Burnout, however, began well before 2020. The long hours and stressful work environment have been two significant causes, but many professionals attribute their EHR as the main culprit. Generally speaking, people go into medicine to help patients, but when they spend close to two-thirds of their time inputting data into a computer screen,4 it starts to feel more like a regular-old office job.

Many believe that this is just the way healthcare is now and there is no changing it, but that is a common misconception. People in the industry are quick to blame EHRs, but EHRs are not the problem; your current EHR is the problem. Cantata’s Arize gives medical staff complete control, allowing them to customize views, dashboards, templates, forms, and more! Its smooth interface makes it easy to navigate through the system and input notes in their patients’ records. Staff members can locate any treatment plan, lab/test result, assessment, progress note, or report throughout the entire database by typing in identification words, numbers, or phrases into the intelligent search function.

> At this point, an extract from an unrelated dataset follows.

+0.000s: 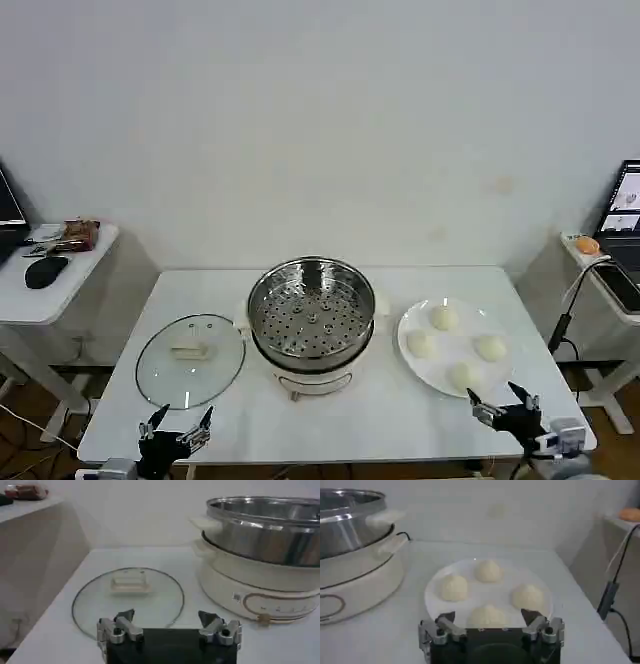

In recent years, providers have been working to find better ways to address social determinants of health (SDoH). SDoH are environmental factors that impact one’s overall health, such as culture, geographic location, finances, education, and social life. Behavioral health providers must know their patients personally because these factors can determine if specific treatments will or will not work for them. For example, a low-income patient may not be able to afford a brand-name medication, so to help, a psychiatrist should prescribe a less expensive alternative. If they know one of their patients works two jobs or has children to attend to after work, providers should offer virtual visits to accommodate their needs and save them time traveling.

Having many clients can make it hard for providers to keep track of every tiny, patient-specific detail; however, Arize can simplify this process. Users can customize their dashboard to display which patients are on the schedule for today. With one simple click, they can view their entire online record that shows demographic information, medication orders, upcoming appointments, financial information, emergency contacts, notes from their last session, etc. By reviewing all this data before the scheduled appointment, providers can more accurately treat their patients.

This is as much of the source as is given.